## TASK GOAL
For the entries below, say how many lines include the word "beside" and add nothing else.
---------- SOURCE RECORDS ----------
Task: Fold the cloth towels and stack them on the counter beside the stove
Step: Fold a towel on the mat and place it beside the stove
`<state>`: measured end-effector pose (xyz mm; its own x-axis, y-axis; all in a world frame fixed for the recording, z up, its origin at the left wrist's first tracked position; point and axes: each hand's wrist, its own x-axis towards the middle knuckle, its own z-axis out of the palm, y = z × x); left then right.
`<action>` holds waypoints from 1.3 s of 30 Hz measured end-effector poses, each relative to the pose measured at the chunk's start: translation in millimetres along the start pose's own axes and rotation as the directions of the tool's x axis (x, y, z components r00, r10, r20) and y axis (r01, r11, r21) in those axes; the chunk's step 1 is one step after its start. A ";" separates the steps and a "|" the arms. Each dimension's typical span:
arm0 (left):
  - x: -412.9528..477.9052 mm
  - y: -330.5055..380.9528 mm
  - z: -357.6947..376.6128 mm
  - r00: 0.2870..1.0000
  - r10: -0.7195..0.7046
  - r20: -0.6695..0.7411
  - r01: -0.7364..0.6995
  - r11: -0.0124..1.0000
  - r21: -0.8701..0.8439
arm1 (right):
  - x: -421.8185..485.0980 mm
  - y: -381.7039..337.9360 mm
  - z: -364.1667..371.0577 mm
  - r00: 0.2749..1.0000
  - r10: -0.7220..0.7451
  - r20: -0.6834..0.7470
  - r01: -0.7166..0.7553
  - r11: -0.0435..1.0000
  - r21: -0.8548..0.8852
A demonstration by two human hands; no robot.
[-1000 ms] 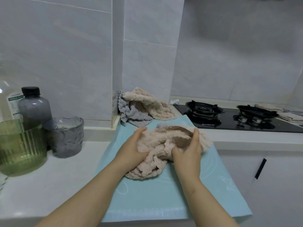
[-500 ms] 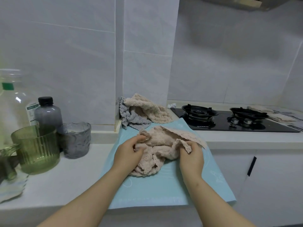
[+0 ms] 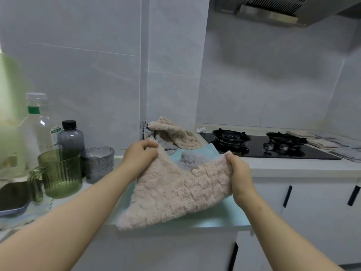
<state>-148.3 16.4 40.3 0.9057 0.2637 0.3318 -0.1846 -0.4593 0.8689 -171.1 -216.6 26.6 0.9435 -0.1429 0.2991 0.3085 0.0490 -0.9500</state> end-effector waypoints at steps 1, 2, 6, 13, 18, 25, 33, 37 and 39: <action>-0.6 -7.4 0.8 0.999 -0.035 0.024 0.033 0.998 0.048 | -0.7 4.1 -0.2 0.995 0.094 0.043 -0.091 0.994 -0.068; -2.0 -16.0 2.4 0.996 -0.068 0.063 0.062 0.993 0.103 | -0.9 9.2 -0.3 0.983 0.167 0.072 -0.149 0.966 -0.210; -9.6 -51.7 13.7 0.973 -0.128 0.190 0.042 0.914 0.403 | 2.3 44.2 -6.6 0.953 0.292 0.080 -0.152 0.692 -0.706; 0.4 -75.1 31.1 0.983 -0.092 0.156 0.011 0.892 0.452 | 23.4 65.4 4.8 0.959 0.270 0.089 0.000 0.315 -0.949; 22.0 -74.1 39.5 0.999 0.027 -0.039 -0.012 0.939 0.344 | 40.4 71.9 10.4 0.996 0.085 0.008 -0.033 0.459 -0.888; 39.6 -84.0 51.1 0.999 -0.033 -0.007 0.033 0.908 0.419 | 76.5 70.3 19.8 0.995 0.067 -0.072 -0.098 0.568 -0.817; 45.5 -100.1 55.1 0.999 -0.049 -0.001 0.045 0.910 0.413 | 128.5 93.4 33.5 0.986 0.149 -0.078 -0.142 0.489 -0.861; 49.7 -102.7 53.4 0.995 -0.072 -0.075 0.093 0.945 0.315 | 139.3 85.7 51.6 0.991 -0.079 -0.104 -0.006 0.767 -0.641; 50.5 -102.9 52.9 0.994 -0.067 -0.087 0.090 0.949 0.301 | 136.4 87.1 57.5 0.999 -0.002 -0.042 -0.025 0.775 -0.631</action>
<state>-63.4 32.1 -51.9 0.8796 0.3666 0.3033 0.0213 -0.6672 0.7446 -8.5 -174.9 -10.2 0.9369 -0.1847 0.2967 0.1389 -0.5823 -0.8010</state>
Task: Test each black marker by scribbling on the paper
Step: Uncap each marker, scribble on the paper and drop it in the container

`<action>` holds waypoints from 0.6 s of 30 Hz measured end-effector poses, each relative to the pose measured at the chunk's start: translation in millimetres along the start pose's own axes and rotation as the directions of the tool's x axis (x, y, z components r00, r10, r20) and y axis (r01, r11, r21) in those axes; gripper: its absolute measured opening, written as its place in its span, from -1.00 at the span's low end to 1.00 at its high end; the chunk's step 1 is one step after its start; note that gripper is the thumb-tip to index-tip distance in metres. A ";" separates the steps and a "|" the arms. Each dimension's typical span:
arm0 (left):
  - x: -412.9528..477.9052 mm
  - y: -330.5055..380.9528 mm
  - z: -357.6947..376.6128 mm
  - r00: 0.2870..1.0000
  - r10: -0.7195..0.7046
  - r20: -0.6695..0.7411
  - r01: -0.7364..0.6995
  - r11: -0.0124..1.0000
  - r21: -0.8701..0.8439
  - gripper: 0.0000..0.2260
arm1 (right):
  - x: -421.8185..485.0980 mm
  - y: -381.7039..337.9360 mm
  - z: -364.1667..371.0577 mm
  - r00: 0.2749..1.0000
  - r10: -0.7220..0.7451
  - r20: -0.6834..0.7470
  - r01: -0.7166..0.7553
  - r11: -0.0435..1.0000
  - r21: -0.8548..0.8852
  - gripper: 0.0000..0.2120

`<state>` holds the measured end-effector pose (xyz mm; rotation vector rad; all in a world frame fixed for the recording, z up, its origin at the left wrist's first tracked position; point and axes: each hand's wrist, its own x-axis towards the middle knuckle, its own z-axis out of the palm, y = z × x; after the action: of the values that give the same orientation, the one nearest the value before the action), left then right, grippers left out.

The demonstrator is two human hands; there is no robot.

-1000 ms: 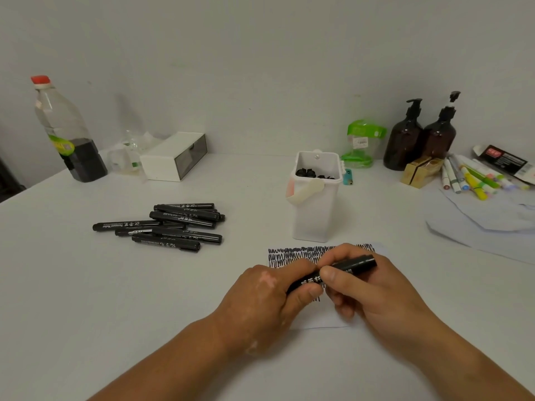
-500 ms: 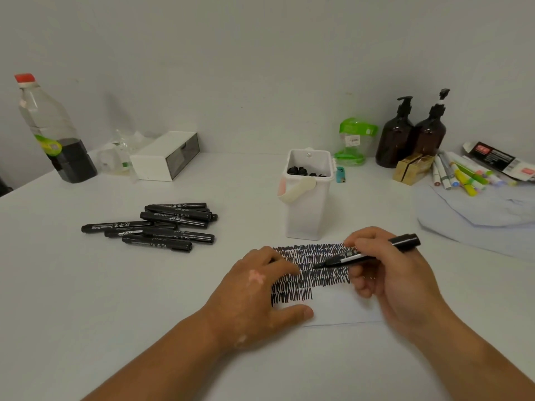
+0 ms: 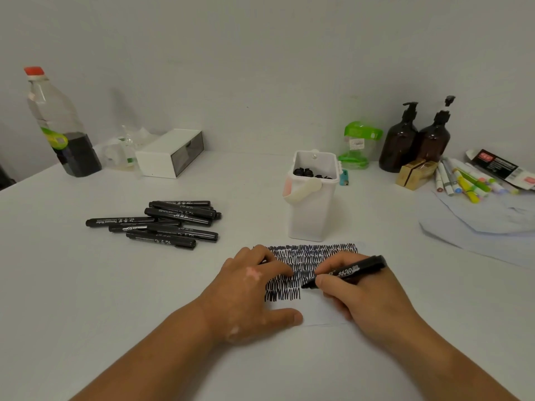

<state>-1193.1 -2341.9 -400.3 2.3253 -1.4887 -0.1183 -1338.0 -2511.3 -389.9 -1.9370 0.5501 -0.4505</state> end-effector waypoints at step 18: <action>0.5 -1.6 -0.3 1.000 0.002 0.006 -0.002 1.000 -0.023 -0.37 | 0.6 2.8 -1.1 0.999 -0.024 0.031 0.029 0.985 -0.172 -0.90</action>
<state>-1191.4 -2341.7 -400.5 2.3072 -1.4845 -0.1415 -1338.6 -2513.5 -392.0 -2.1152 0.5601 -0.4018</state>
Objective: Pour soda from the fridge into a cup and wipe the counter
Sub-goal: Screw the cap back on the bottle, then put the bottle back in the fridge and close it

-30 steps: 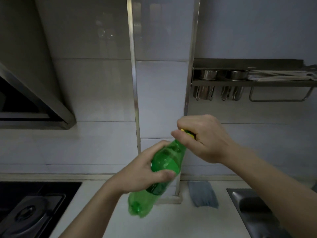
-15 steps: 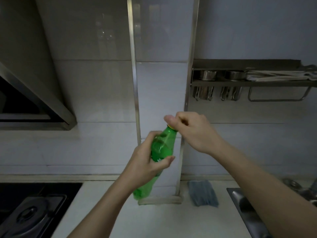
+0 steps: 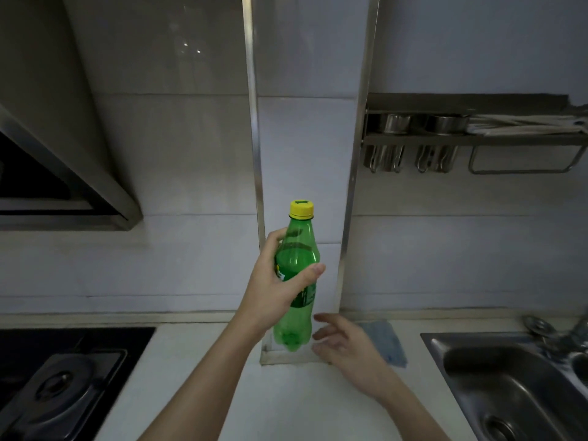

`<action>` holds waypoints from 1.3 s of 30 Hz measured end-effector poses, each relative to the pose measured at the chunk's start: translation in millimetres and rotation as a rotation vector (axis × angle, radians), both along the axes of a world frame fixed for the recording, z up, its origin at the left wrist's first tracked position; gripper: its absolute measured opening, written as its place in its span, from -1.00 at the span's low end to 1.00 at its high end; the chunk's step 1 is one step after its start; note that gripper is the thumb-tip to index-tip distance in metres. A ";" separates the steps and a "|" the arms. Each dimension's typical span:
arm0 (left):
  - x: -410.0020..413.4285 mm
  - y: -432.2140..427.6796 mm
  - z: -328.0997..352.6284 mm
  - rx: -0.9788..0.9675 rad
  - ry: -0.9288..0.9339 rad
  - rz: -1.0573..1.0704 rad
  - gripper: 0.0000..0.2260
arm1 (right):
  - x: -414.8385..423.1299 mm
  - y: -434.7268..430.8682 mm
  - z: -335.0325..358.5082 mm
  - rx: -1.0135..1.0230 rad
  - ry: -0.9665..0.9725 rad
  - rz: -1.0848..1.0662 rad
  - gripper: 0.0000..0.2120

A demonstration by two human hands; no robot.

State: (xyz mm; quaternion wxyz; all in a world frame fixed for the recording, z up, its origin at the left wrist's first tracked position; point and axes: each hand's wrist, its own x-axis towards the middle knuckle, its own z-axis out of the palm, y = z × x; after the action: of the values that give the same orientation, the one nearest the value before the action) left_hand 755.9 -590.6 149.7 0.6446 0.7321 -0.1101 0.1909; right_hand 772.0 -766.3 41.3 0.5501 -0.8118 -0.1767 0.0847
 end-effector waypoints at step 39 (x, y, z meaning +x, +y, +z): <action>-283.5 55.5 -62.9 -0.060 0.085 1.162 -0.57 | -185.3 159.3 -50.0 0.052 0.006 0.999 -0.65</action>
State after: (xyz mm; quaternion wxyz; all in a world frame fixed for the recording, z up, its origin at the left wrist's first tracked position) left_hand 472.3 -535.1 86.8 0.4585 0.6607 0.3409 0.4868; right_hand 586.7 -607.0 -8.7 0.4627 -0.6138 -0.5443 0.3360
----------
## TASK RESULT
2